Onslow is played by Geoffrey Hughes. He was born in Wallasey on the Wirral and took various roles including the voice of Paul McCartney in the animated film Yellow Submarine (1968). He became known for the role of binman Eddie Yates in Coronation Street and went on to appear in police drama Heartbeat and sitcom The Royle Family. He was appointed Deputy Lord Lieutenant of the Isle of Wight in 2009, as he had moved there in 2003 and supported local causes including the Red Squirrel Trust.

Elizabeth is played by Josephine Tewson, who was an established comic actress before Keeping Up Appearances - she performed alongside Ronnie Barker and Jimmy Tarbuck, amongst other comedians - and also made an appearance in Coronation Street. She went on to appear in the sitcom Last of the Summer Wine.

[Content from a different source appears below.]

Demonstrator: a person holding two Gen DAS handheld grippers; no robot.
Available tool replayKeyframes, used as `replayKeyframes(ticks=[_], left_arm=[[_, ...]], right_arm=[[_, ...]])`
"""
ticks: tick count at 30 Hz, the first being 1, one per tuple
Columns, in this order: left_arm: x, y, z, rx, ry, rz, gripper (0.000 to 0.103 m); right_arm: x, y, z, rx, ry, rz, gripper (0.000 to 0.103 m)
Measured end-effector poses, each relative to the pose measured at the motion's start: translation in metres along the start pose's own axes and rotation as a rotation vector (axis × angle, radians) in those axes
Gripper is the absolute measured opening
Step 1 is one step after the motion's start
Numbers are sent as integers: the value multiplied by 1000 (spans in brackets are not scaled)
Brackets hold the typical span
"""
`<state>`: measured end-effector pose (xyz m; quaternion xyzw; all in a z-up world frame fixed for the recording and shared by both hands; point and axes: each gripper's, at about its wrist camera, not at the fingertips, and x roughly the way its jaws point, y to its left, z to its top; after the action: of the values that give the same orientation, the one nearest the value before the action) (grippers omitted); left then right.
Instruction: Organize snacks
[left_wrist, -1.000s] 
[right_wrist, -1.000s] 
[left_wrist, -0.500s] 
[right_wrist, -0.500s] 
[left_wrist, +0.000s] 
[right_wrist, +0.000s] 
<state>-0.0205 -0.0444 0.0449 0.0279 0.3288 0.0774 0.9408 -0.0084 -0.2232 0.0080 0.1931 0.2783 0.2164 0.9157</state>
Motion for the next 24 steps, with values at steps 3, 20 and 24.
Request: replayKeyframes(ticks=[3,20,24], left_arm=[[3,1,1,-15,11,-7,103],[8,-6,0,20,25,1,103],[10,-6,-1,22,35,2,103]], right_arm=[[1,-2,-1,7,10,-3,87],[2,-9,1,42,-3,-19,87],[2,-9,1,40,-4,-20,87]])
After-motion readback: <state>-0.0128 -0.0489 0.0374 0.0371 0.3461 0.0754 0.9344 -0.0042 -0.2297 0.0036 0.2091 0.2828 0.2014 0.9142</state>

London-born Judy Cornwell plays Daisy - she appeared in period dramas and played Anya Claus, the wife of Santa, in Santa Claus: The Movie (1985), amongst other roles. She went on to appear in the soap opera  Eastenders. Rose was played by Shirley Stelfox in the first series, and Mary Millar thereafter. Violet only appeared in the last series, and she was played by Anna Dawson.

Keeping Up Appearances was written by Roy Clarke, who contributed to series such as Spyder's Web and became known for numerous sitcoms including Open All Hours (which starred Ronnie Barker) and Last of the Summer Wine (of which he wrote more than 250 episodes between 1973 and 2010). The last of the closing credits of Keeping Up Appearances goes to Harold Snoad, the producer and director, who was also a veteran of comedy and sitcoms - he directed episodes of Dad's Army and Are You Being Served?, amongst many others.

1Five series of eight half-hour episodes, plus four Christmas Specials.2A fine china tea set.3But not Richard or any of their other visitors.4Apart from a cameo in one episode when he is in a taxi and the back of his head is seen.